== EXERCISE AIM ==
Every line below between the one holding "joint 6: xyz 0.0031" and the one holding "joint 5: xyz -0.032", inclusive, should be copied exactly, and no other line.

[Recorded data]
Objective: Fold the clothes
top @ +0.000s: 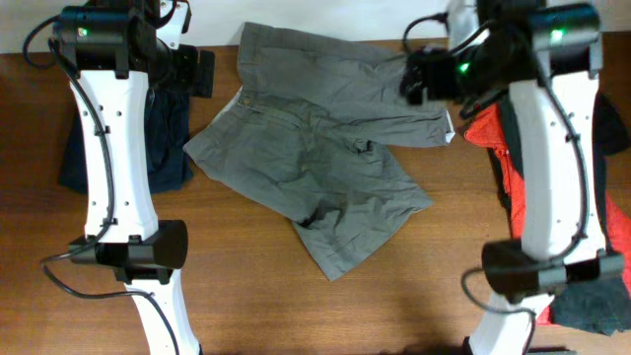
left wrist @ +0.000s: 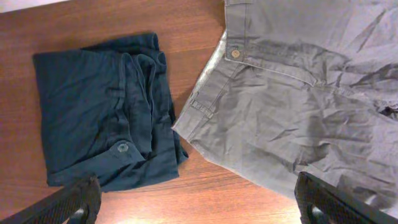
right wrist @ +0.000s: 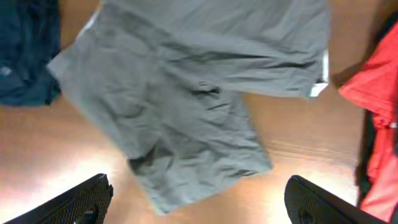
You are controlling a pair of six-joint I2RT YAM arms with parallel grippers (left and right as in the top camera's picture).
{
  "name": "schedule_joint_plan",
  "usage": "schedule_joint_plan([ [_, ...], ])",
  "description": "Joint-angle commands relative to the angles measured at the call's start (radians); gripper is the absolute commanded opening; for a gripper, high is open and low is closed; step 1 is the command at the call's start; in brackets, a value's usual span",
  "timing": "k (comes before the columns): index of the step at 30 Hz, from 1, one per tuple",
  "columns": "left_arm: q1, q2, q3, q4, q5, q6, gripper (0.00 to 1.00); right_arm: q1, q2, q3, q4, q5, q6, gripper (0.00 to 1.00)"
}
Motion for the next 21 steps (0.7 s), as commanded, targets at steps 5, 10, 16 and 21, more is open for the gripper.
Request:
schedule_joint_plan([
  [5,0.059,-0.012,-0.009,-0.001,-0.014,0.007,0.99,0.189,-0.284,-0.493,-0.002,0.114,0.12,0.93],
  [10,0.142,-0.012,-0.032,-0.001,0.116,0.106,0.99,0.337,-0.325,-0.811,0.114,0.115,0.035,0.93],
  [16,0.148,-0.01,-0.152,0.014,0.194,0.224,0.99,0.498,-0.306,-1.14,0.382,0.114,-0.092,0.93],
  [21,0.142,-0.01,-0.319,0.121,0.195,0.228,0.99,0.561,-0.273,-1.299,0.57,0.085,-0.156,0.86],
])
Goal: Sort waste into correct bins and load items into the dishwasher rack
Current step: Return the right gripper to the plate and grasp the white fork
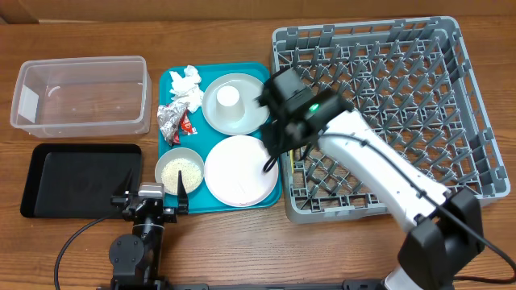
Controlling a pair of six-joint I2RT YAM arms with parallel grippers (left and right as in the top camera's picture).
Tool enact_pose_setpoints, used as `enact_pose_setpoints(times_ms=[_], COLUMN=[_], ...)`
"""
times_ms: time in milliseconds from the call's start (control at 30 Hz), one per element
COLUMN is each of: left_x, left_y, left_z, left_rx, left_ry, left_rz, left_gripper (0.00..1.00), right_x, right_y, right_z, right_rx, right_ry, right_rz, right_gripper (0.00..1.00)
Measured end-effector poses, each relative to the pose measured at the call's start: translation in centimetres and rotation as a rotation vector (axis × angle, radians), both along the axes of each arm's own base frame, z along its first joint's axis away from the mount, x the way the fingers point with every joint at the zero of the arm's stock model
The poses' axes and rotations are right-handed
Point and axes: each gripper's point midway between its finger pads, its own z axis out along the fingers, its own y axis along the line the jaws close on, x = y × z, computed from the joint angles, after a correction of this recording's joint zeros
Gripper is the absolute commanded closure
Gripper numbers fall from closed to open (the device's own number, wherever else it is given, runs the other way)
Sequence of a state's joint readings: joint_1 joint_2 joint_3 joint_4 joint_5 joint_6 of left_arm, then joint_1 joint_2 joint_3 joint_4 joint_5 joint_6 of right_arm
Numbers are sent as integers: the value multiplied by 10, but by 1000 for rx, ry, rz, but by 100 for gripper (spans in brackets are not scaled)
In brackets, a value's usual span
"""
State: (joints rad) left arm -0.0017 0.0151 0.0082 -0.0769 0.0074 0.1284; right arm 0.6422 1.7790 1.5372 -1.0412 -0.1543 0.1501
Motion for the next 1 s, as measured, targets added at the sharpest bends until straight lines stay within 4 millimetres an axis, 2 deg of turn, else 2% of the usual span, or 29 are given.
enact_pose_setpoints(times_ms=[33, 100, 200, 300, 467, 600, 667, 833, 1000], left_x=[0, 0, 0, 0, 0, 0, 0, 0, 0], left_y=[0, 0, 0, 1, 1, 1, 1, 1, 1], left_z=[0, 0, 0, 0, 0, 0, 0, 0, 0], left_rx=[0, 0, 0, 0, 0, 0, 0, 0, 0], left_ry=[1, 1, 0, 0, 0, 0, 0, 0, 0], left_rz=[0, 0, 0, 2, 3, 3, 3, 3, 3], left_gripper=[0, 0, 0, 0, 0, 0, 0, 0, 0], right_x=[-10, -30, -45, -46, -38, -34, -34, -34, -32], right_y=[13, 38, 61, 78, 83, 81, 80, 78, 79], right_z=[3, 5, -1, -23, -74, -101, -112, -129, -131], right_rx=[12, 30, 29, 11, -61, -105, -125, -153, -152], right_ry=[-3, -7, -11, -3, 42, 61, 74, 94, 90], right_rz=[41, 116, 167, 182, 161, 147, 145, 138, 129], right_gripper=[59, 49, 48, 48, 48, 48, 52, 63, 79])
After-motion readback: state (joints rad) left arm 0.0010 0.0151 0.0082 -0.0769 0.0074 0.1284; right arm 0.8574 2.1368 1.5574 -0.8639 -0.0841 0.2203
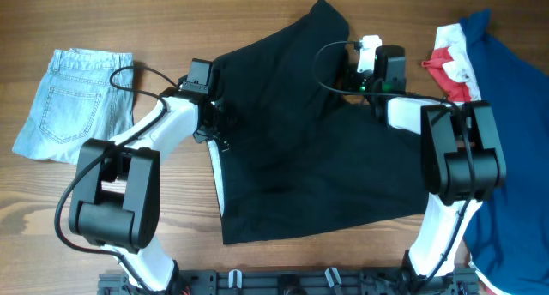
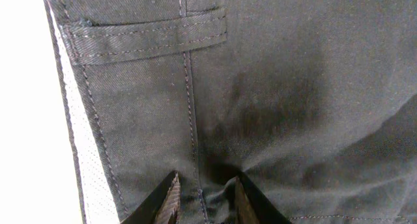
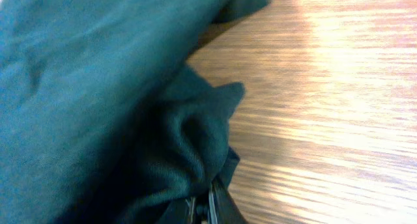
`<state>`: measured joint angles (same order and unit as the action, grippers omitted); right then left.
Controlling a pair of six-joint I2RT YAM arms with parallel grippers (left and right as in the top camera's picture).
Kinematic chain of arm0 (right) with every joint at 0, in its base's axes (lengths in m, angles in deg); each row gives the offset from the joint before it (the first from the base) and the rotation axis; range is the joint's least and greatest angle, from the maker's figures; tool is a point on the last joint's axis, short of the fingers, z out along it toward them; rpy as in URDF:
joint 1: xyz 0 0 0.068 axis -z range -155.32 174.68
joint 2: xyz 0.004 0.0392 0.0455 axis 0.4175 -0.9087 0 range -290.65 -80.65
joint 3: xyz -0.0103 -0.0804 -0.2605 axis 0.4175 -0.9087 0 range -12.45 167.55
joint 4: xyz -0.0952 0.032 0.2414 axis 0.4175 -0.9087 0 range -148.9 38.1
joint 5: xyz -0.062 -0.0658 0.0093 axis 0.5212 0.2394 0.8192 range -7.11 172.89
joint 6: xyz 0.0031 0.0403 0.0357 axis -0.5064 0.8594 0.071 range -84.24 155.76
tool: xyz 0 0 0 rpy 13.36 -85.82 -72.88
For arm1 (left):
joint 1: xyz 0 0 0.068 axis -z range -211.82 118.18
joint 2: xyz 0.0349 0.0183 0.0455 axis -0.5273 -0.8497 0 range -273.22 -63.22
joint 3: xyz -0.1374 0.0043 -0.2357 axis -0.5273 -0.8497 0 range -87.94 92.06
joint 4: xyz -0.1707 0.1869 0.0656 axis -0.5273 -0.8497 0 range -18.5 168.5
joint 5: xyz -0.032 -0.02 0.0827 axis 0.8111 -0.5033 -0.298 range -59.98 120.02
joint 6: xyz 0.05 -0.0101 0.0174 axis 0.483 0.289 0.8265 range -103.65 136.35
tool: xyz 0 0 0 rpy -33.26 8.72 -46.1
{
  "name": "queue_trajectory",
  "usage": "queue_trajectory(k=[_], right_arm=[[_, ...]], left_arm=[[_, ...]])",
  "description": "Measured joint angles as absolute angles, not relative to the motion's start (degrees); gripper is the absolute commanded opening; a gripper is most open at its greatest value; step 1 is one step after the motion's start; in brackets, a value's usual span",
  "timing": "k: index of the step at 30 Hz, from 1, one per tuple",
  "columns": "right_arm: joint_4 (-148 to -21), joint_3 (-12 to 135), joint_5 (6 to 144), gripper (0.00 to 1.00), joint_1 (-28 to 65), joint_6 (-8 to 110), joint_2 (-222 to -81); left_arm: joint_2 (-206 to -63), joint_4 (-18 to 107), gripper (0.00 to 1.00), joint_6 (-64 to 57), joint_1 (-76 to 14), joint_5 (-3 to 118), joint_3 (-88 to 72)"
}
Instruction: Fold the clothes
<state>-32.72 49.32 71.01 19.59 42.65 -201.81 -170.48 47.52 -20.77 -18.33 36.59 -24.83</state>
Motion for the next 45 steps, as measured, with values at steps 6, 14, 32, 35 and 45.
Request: queue_trajectory(k=[6, 14, 32, 35, 45], right_arm=[[-44.2, 49.0, 87.9, 0.04, 26.2, 43.1, -192.0], [-64.0, 48.9, 94.9, 0.15, 27.2, 42.1, -189.0], [-89.2, 49.7, 99.7, 0.15, 28.0, 59.8, -187.6], [-92.6, 49.8, 94.2, 0.16, 28.6, 62.3, -186.8], [-95.2, 50.9, 94.8, 0.72, 28.6, 63.4, -171.0]], left_arm=[[-170.5, 47.6, 0.25, -20.8, -18.1, 37.0, -24.8], [-170.6, 47.1, 0.24, -20.8, -17.6, 37.4, -24.7], [-171.3, 51.7, 0.27, -20.8, -20.2, 27.6, -24.7], [-171.4, 52.0, 0.13, -20.8, -24.0, 27.3, -24.7], [-166.5, 34.8, 0.43, -15.2, -26.7, 35.9, -22.8]])
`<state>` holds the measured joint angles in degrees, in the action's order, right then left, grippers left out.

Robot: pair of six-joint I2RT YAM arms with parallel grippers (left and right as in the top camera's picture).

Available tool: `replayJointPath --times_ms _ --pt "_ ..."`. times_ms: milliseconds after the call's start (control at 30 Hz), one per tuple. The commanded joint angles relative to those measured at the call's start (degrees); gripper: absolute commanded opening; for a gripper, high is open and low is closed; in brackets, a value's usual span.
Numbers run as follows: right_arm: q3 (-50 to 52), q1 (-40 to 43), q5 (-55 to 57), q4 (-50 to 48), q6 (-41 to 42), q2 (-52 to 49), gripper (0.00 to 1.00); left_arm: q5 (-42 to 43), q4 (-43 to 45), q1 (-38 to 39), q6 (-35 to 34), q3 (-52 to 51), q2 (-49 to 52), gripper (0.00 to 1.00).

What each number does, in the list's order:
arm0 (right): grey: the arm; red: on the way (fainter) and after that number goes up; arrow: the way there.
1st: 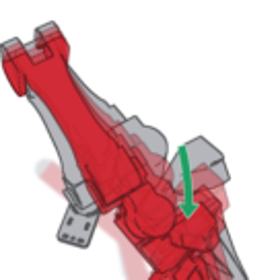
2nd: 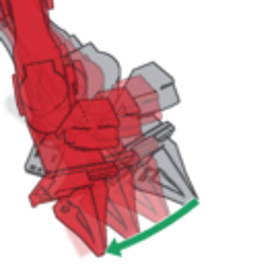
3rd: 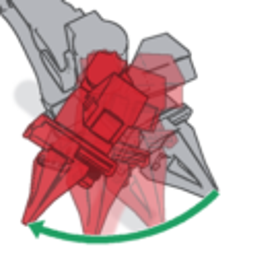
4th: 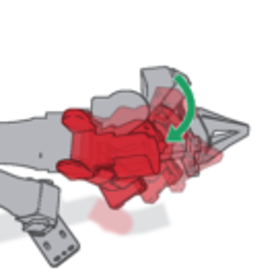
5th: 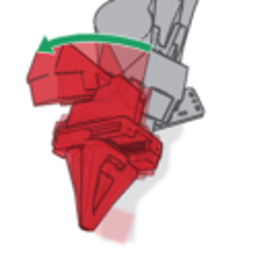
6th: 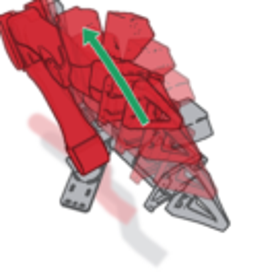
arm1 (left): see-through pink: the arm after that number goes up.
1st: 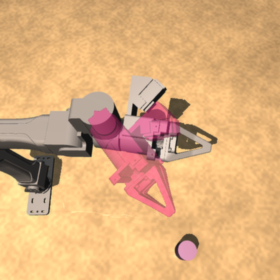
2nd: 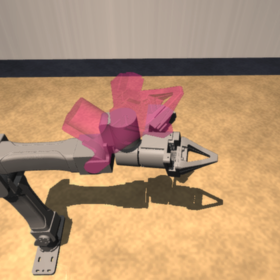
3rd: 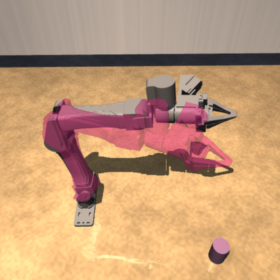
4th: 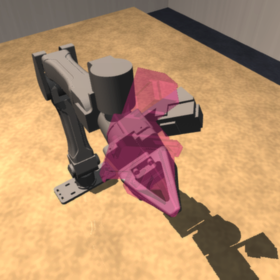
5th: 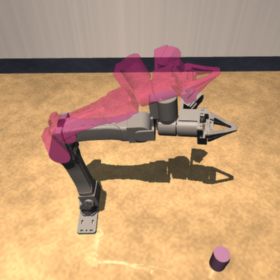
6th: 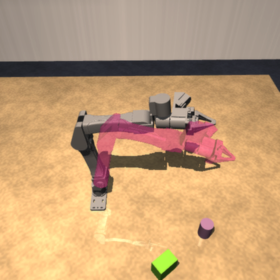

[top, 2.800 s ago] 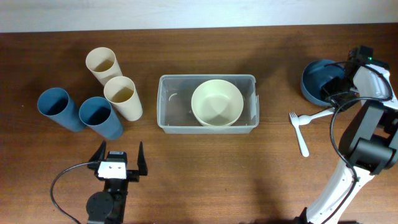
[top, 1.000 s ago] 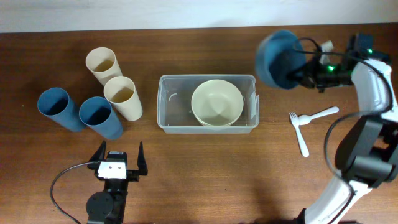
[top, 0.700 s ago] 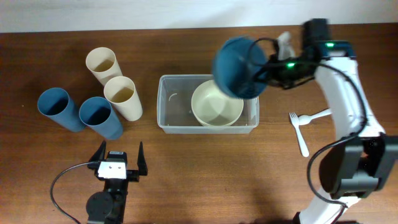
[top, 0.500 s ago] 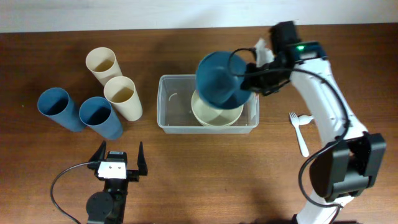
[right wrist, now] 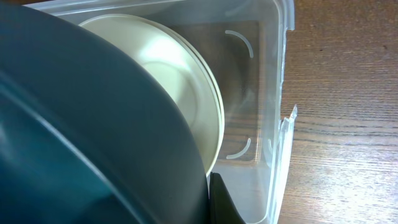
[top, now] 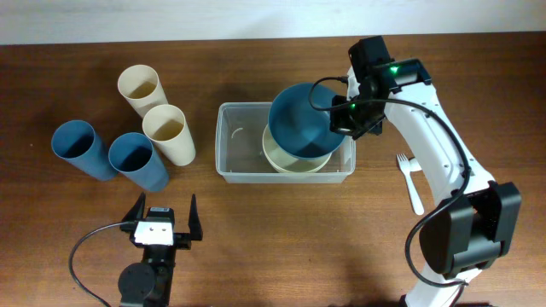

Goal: Pack container
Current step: 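Lift the blue bowl and carry it left over the container, then lower the blue bowl onto the cream bowls and release it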

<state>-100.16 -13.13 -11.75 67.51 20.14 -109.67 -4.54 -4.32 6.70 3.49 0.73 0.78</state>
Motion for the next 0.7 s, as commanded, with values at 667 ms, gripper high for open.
replayJointPath --times_ms 667 --pt "3.74 -3.41 1.92 -3.61 1.81 -1.51 0.13 -0.24 -0.04 -0.22 0.70 -0.22 -0.48 0.99"
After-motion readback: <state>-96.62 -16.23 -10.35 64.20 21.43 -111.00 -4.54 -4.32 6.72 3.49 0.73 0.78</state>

== EXERCISE ANSWER ==
joint 6: xyz 0.0031 0.0403 0.0357 axis -0.5064 0.8594 0.071 range -84.24 155.76
tool: xyz 0 0 0 rpy 13.36 -85.82 -72.88
For arm1 (left):
joint 1: xyz 0 0 0.068 axis -z range -211.82 118.18
joint 2: xyz 0.0349 0.0183 0.0455 axis -0.5273 -0.8497 0 range -273.22 -63.22
joint 3: xyz -0.1374 0.0043 -0.2357 axis -0.5273 -0.8497 0 range -87.94 92.06
joint 4: xyz -0.1707 0.1869 0.0656 axis -0.5273 -0.8497 0 range -18.5 168.5
joint 5: xyz -0.032 -0.02 0.0827 axis 0.8111 -0.5033 -0.298 range -59.98 120.02

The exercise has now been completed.